[Python-ideas] Re: Regex timeouts

Feb. 16, 2022

      On Wed, 16 Feb 2022 at 21:01, Stephen J. Turnbull
<stephenjturnbull@gmail.com> wrote:
...
Chris Angelico writes:
...
On Wed, 16 Feb 2022 at 01:54, Stephen J. Turnbull
<stephenjturnbull@gmail.com> wrote:
...
...
That is, all regexp implementations support the same basic
language which is sufficient for most tasks most programmers want
regexps for.
The problem is that that's an illusion.
It isn't for me.  I write a lot of regexps for several languages
(Python, grep, sed, Emacs Lisp), I rarely have to debug one, and in a
year there may be one that debugging requires more than reading each
character out loud and recognizing a typo.
I've used simple regexps in sed and grep, and found differences about
what needs to be escaped, so even when you don't use the advanced
features, you need to be aware of them.
...
But with regexps, I don't, you see.  Besides regexps, I write a lot of
(trivial to simple) parsers.  For the regexps, I don't need much more
than ()[]+*?.\s\d\t\r\n most of the time (and those last 3 are due to
tab-separated value files and RFC 822, special cases).  I could
probably use scanf (except that Python, sed, and Emacs Lisp don't have
it ;-) but for the lack of [].  Occasionally for things like date
parsing and other absolutely fixed-field contexts I'll use {}.  I do
sanity-checking on the result frequently.
Not sure what you mean by "lack of []", but some scanf variants do
support that - for instance, %[a-z] will only match lowercase alpha.
...
If the regexp engine supports it, I'll use named groups and other such
syntactic sugar.  In a general purpose programming language, if it
supports "literate regexps", I use those, if not, I use separate
strings (which also makes it easy to back out of a large regexp into
statements if I need to establish backtracking boundaries).
That's what I mean about the illusion.

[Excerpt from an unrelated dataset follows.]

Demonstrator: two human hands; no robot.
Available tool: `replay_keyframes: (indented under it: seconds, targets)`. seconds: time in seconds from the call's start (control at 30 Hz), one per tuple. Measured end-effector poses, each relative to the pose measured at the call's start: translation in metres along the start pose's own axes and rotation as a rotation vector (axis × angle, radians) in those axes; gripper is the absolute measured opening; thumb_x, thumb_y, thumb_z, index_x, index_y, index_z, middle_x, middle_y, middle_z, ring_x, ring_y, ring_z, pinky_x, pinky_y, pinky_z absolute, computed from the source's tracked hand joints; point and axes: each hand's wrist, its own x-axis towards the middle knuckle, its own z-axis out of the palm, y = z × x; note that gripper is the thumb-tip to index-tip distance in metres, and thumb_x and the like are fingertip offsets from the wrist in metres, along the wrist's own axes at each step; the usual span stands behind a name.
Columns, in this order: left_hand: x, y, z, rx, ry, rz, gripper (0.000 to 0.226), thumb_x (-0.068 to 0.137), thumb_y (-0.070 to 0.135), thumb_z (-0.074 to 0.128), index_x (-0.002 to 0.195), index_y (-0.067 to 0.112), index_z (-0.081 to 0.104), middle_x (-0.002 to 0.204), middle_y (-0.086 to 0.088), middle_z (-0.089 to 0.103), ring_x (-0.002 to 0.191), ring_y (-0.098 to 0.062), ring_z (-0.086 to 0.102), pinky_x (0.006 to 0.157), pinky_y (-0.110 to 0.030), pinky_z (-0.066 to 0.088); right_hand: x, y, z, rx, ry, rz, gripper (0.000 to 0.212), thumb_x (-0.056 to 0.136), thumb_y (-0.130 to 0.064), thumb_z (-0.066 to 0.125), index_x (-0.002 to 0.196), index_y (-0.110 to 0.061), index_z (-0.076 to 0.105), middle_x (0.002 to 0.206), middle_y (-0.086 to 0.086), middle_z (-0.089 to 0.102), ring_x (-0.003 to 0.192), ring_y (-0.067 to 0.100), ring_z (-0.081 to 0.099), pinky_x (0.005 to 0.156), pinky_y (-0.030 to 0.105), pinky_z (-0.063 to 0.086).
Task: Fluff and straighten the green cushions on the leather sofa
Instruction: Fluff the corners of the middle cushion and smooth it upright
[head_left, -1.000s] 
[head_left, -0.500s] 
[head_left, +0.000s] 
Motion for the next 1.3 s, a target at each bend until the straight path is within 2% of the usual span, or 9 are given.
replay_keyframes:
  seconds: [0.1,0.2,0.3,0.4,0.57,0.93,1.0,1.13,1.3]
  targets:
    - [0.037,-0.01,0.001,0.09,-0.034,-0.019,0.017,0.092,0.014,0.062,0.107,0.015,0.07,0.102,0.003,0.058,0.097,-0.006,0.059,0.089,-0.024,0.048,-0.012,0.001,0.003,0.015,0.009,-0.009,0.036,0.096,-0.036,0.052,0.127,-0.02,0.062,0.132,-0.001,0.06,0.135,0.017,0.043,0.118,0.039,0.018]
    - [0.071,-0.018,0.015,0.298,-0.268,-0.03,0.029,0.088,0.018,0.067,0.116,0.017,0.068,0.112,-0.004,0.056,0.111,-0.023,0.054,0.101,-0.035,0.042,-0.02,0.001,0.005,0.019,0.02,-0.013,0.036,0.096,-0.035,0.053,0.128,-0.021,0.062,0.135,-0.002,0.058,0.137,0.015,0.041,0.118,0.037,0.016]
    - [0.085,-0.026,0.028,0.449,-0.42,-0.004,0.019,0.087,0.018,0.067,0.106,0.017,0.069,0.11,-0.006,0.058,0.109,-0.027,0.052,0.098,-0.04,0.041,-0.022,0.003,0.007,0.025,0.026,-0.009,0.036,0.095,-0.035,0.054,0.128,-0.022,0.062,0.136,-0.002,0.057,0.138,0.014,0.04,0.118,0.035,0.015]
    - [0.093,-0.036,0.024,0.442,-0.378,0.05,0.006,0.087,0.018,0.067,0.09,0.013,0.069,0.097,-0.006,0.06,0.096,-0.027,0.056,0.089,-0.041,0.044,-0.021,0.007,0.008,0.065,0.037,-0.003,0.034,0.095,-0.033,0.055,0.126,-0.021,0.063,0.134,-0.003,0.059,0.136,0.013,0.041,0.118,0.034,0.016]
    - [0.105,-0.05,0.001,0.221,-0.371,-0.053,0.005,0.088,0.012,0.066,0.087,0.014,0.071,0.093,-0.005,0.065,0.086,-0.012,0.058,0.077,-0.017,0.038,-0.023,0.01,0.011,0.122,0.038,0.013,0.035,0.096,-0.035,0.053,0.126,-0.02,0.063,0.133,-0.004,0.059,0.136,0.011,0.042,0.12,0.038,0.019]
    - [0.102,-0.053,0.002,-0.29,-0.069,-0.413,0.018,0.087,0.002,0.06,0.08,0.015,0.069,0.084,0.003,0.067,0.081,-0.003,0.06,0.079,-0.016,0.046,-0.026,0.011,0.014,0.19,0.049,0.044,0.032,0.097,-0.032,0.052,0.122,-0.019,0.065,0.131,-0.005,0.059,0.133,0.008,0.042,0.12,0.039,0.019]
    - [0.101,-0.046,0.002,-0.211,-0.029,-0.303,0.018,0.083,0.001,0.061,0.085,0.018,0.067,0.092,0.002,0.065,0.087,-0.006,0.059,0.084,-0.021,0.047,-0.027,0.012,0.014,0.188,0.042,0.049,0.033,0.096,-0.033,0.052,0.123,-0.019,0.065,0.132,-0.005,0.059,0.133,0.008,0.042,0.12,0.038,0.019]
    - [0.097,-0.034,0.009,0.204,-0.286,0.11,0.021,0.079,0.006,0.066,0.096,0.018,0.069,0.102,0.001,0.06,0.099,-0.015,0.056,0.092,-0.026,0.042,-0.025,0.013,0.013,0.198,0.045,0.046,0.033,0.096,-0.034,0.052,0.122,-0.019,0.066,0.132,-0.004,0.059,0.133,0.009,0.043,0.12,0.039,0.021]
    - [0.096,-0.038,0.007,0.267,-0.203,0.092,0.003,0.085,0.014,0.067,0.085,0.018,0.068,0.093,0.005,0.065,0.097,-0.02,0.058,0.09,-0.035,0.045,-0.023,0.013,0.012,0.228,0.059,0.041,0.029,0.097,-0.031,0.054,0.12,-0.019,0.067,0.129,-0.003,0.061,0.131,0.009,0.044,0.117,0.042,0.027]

You can't use named groups in
all regexp engines.
...
...
"why are other things not ALSO popular". I honestly think that scanf
parsing, if implemented ad-hoc by different programming languages and
extended to their needs, would end up
... becoming regexp-like, and not just in the sense of
...
no less different from each other than different regexp engines are
- the most-used parts would also be the most-compatible, just like
with regexps.
;-)
Heh, probably true :)
...
What I think is more interesting than simpler (but more robust for
what they can do) facilities is better parser support in standard
libraries (not just Python's), and more use of them in place of
hand-written "parsers" that just eat tokens defined by regexps in
order.  If one could, for example, write
[ "Sun|Mon|Tue|Wed|Thu|Fri|Sat" : dow,
  ", ".
  "(?: |\d)\d)" : day,
  " ",
  "Jan|Feb|Mar|Apr|May|Jun|Jul|Aug|Sep|Oct|Nov|Dec" : month,
  " ",
  "\d\d\d\d" : year,
  " ",
  "\d\d:\d\d:\d\d" : time,
  " ",
  "[+-]\d\d\d\d" : tzoffset ]
(which is not legal Python syntax but I'm too lazy to try to come up
with something better) to parse an RFC 822 date, I think people would
use that.  Sure, for something *that* regular, most people would
probably use the evident "literate" regexp with named groups, but it
wouldn't take much complexity to make such a parser generator
worthwhile to programmers.
That's an interesting concept. I can imagine writing it declaratively like this:

class Date(parser):
    dow: "Sun|Mon|Tue|Wed|Thu|Fri|Sat"
    _: ", "
    day: "(?: |\d)\d)"
    _: " "
    month: "Jan|Feb|Mar|Apr|May|Jun|Jul|Aug|Sep|Oct|Nov|Dec"
    _: " "
    year: "\d\d\d\d"
    _: " "
    time: "\d\d:\d\d:\d\d"
    _: " "
    tzoffset: "[+-]\d\d\d\d"

Would it be better than a plain regex? Not sure.

ChrisA